Start of The input
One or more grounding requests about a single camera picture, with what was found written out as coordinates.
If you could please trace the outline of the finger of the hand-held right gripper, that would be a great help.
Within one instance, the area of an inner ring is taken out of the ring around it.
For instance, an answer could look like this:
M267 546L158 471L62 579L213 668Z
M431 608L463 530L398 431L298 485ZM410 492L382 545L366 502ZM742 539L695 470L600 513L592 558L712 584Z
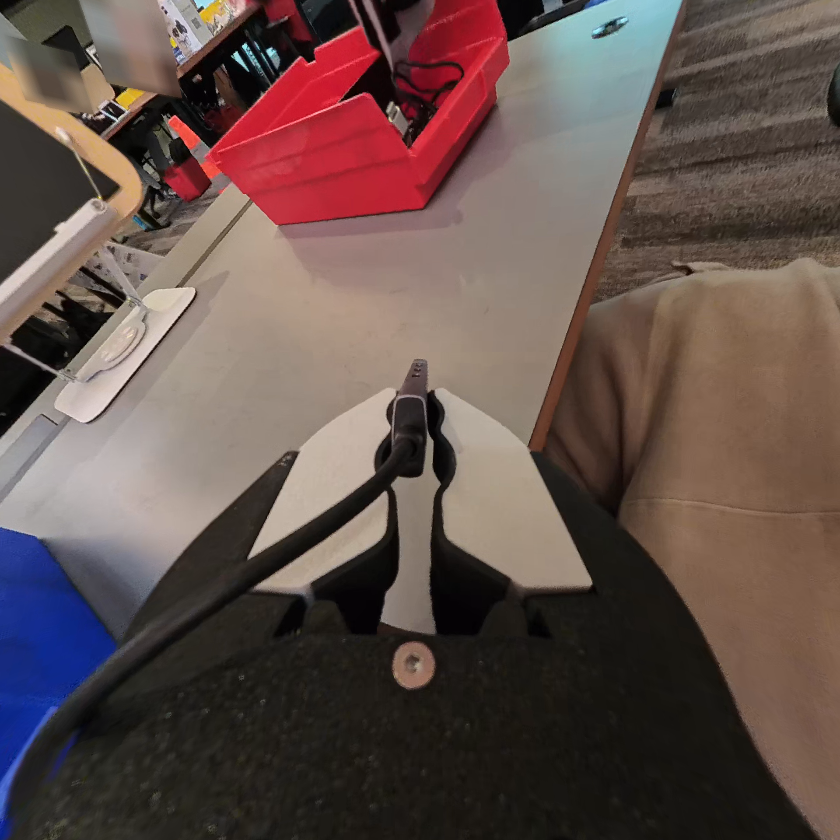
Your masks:
M435 1L352 1L351 9L371 47L388 67L407 61L434 11Z

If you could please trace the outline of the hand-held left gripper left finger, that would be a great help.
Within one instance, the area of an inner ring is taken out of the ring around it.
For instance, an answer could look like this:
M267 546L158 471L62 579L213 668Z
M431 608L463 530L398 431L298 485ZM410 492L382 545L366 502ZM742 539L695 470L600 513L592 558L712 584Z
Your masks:
M283 540L372 478L391 436L385 388L333 419L300 447L249 558ZM352 521L257 584L260 594L335 602L351 632L375 632L398 572L396 496L383 492Z

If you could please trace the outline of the blue plastic bin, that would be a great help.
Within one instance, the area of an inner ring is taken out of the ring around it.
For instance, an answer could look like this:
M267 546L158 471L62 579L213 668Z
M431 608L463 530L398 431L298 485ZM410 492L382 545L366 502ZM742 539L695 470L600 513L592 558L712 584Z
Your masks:
M2 802L47 719L116 647L46 546L2 528Z

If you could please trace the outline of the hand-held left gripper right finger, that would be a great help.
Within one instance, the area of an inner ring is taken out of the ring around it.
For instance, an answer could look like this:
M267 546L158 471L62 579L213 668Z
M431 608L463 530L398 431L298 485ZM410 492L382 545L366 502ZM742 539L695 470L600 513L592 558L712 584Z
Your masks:
M429 591L438 634L477 634L496 604L587 593L592 577L529 448L454 393L429 396L438 481Z

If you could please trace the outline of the dark grey usb hub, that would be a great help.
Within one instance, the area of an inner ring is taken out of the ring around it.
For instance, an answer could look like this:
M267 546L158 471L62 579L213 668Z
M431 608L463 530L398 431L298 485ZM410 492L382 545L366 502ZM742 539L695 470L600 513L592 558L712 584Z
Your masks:
M427 363L415 360L389 407L391 436L374 476L330 509L302 525L250 559L257 536L279 494L299 450L285 453L266 474L276 480L276 495L262 496L257 512L245 514L241 528L229 517L238 506L224 511L189 546L155 590L176 583L176 574L190 573L171 605L152 614L151 620L80 684L47 719L23 754L7 795L7 814L23 807L52 770L70 737L82 727L112 693L139 674L141 669L201 626L228 604L260 582L300 558L351 522L400 477L417 478L424 472L427 443Z

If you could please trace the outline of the white folding stand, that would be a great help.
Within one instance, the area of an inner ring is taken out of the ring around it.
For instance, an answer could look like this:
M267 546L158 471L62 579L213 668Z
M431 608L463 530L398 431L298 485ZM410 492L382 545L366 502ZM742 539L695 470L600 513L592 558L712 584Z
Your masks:
M145 296L135 290L112 242L117 226L116 212L101 198L92 199L12 274L2 278L1 269L3 431L50 379L63 382L56 409L84 424L98 418L192 304L196 293L190 287ZM82 339L87 321L73 321L72 311L62 311L70 326L67 339L33 318L90 259L111 273L129 309L87 362L71 371L67 362L77 351L72 340Z

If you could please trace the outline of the red plastic bin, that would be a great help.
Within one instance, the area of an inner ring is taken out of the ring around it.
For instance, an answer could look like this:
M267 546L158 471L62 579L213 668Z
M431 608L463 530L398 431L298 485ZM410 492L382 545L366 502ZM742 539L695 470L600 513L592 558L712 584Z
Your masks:
M435 2L395 69L358 25L297 59L209 158L279 226L421 209L508 64L496 2Z
End of The input
◆ **Requirement**:
Could you output all of the records exactly, without their pictures?

◆ **Answer**:
One or more grounding requests about a single camera picture, with what was found written out as coordinates.
If you could please trace the outline of the finger of the hand-held right gripper, that would be a great help.
Within one instance, the area of an inner ring is taken out of the ring around it.
For instance, an answer could look like this:
M267 546L158 471L62 579L213 668Z
M431 608L463 530L398 431L298 485ZM410 492L382 545L366 502ZM742 539L695 470L600 513L592 558L712 584Z
Your masks:
M435 1L352 1L351 9L371 47L388 67L407 61L434 11Z

If you could please trace the outline of the hand-held left gripper left finger, that would be a great help.
Within one instance, the area of an inner ring is taken out of the ring around it.
For instance, an answer could look like this:
M267 546L158 471L62 579L213 668Z
M431 608L463 530L398 431L298 485ZM410 492L382 545L366 502ZM742 539L695 470L600 513L592 558L712 584Z
Your masks:
M283 540L372 478L391 436L385 388L333 419L300 447L249 558ZM352 521L257 584L260 594L335 602L351 632L375 632L398 572L396 496L383 492Z

If you could please trace the outline of the blue plastic bin, that would be a great help.
Within one instance, the area of an inner ring is taken out of the ring around it.
For instance, an answer could look like this:
M267 546L158 471L62 579L213 668Z
M431 608L463 530L398 431L298 485ZM410 492L382 545L366 502ZM742 539L695 470L600 513L592 558L712 584Z
Your masks:
M2 802L47 719L116 647L46 546L2 528Z

If you could please trace the outline of the hand-held left gripper right finger, that would be a great help.
Within one instance, the area of an inner ring is taken out of the ring around it.
For instance, an answer could look like this:
M267 546L158 471L62 579L213 668Z
M431 608L463 530L398 431L298 485ZM410 492L382 545L366 502ZM742 539L695 470L600 513L592 558L712 584Z
Your masks:
M429 591L438 634L477 634L496 604L587 593L592 577L529 448L454 393L429 396L438 481Z

If you could please trace the outline of the dark grey usb hub, that would be a great help.
Within one instance, the area of an inner ring is taken out of the ring around it.
For instance, an answer could look like this:
M267 546L158 471L62 579L213 668Z
M431 608L463 530L398 431L298 485ZM410 492L382 545L366 502ZM742 539L695 470L600 513L592 558L712 584Z
Your masks:
M427 363L415 360L389 407L391 436L374 476L330 509L302 525L250 559L257 536L279 494L299 450L285 453L266 474L276 480L276 495L262 496L257 512L245 514L241 528L229 517L238 506L224 511L189 546L155 590L176 583L176 574L190 573L171 605L152 614L151 620L80 684L47 719L23 754L7 795L7 814L23 807L52 770L70 737L82 727L112 693L139 674L141 669L201 626L228 604L260 582L300 558L351 522L400 477L417 478L424 472L427 443Z

If you could please trace the outline of the white folding stand, that would be a great help.
Within one instance, the area of an inner ring is taken out of the ring around it.
For instance, an answer could look like this:
M267 546L158 471L62 579L213 668Z
M431 608L463 530L398 431L298 485ZM410 492L382 545L366 502ZM742 539L695 470L600 513L592 558L712 584Z
Your masks:
M145 296L135 290L112 242L117 226L116 212L101 198L92 199L12 274L2 278L1 269L3 431L50 379L63 382L56 409L84 424L98 418L192 304L196 293L190 287ZM82 339L87 321L73 321L72 311L62 311L70 326L67 339L33 318L90 259L111 273L129 309L87 362L71 371L67 362L77 351L72 340Z

If you could please trace the outline of the red plastic bin, that would be a great help.
Within one instance, the area of an inner ring is taken out of the ring around it.
For instance, an answer could look like this:
M267 546L158 471L62 579L213 668Z
M431 608L463 530L398 431L298 485ZM410 492L382 545L366 502ZM742 539L695 470L600 513L592 558L712 584Z
Your masks:
M435 2L395 69L358 25L297 59L209 158L279 226L421 209L508 64L496 2Z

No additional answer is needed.